■ THE PROBLEM
Which lines of the listing below contain the word "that"? Return them.

■ DATA SHOWN

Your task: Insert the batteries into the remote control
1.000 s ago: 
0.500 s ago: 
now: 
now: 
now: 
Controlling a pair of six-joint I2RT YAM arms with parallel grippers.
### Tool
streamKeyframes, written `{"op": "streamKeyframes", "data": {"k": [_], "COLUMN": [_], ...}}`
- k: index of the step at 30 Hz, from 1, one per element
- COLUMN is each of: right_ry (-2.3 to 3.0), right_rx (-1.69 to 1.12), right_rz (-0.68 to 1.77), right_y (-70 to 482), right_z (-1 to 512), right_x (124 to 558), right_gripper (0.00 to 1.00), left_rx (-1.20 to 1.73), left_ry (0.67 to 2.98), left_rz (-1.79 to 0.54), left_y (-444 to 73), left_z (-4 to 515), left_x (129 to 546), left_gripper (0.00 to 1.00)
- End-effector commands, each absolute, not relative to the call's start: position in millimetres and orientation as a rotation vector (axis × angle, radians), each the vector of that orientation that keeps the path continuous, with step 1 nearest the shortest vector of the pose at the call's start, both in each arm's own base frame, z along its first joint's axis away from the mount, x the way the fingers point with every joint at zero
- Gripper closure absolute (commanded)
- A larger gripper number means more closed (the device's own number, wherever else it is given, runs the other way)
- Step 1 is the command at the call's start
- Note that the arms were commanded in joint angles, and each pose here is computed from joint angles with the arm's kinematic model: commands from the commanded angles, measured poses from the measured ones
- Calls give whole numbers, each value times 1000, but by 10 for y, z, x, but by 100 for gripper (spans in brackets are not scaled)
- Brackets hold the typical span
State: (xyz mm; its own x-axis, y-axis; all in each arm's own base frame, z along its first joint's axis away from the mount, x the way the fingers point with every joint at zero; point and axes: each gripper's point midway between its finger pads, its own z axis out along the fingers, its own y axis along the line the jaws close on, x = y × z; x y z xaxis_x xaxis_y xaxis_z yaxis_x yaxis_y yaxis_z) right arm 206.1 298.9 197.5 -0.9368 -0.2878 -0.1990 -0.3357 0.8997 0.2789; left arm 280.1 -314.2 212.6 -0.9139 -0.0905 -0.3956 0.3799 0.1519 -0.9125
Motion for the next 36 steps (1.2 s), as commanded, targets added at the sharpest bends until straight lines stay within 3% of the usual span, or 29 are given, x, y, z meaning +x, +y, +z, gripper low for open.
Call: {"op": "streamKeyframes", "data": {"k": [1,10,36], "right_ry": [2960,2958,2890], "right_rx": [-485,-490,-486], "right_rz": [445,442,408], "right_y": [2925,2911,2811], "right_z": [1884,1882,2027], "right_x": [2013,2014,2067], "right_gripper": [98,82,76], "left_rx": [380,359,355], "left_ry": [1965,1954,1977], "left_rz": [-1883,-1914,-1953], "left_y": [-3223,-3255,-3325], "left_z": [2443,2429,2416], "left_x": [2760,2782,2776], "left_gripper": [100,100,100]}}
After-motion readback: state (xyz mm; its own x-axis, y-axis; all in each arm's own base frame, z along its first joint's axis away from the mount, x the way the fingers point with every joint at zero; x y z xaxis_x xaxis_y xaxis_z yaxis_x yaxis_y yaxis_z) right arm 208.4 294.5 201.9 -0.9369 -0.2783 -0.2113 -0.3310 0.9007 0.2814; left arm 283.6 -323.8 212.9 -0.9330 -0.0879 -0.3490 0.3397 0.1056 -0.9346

■ PROBLEM SOLUTION
- End-effector commands, each absolute, not relative to the call's start: position in millimetres and orientation as a rotation vector (axis × angle, radians), each the vector of that orientation that keeps the path continuous, with step 1 nearest the shortest vector of the pose at the call's start, both in each arm's own base frame, z along its first joint's axis away from the mount, x the way the fingers point with every joint at zero
- Note that the arms were commanded in joint angles, and each pose here is computed from joint angles with the arm's kinematic model: commands from the commanded angles, measured poses from the measured ones

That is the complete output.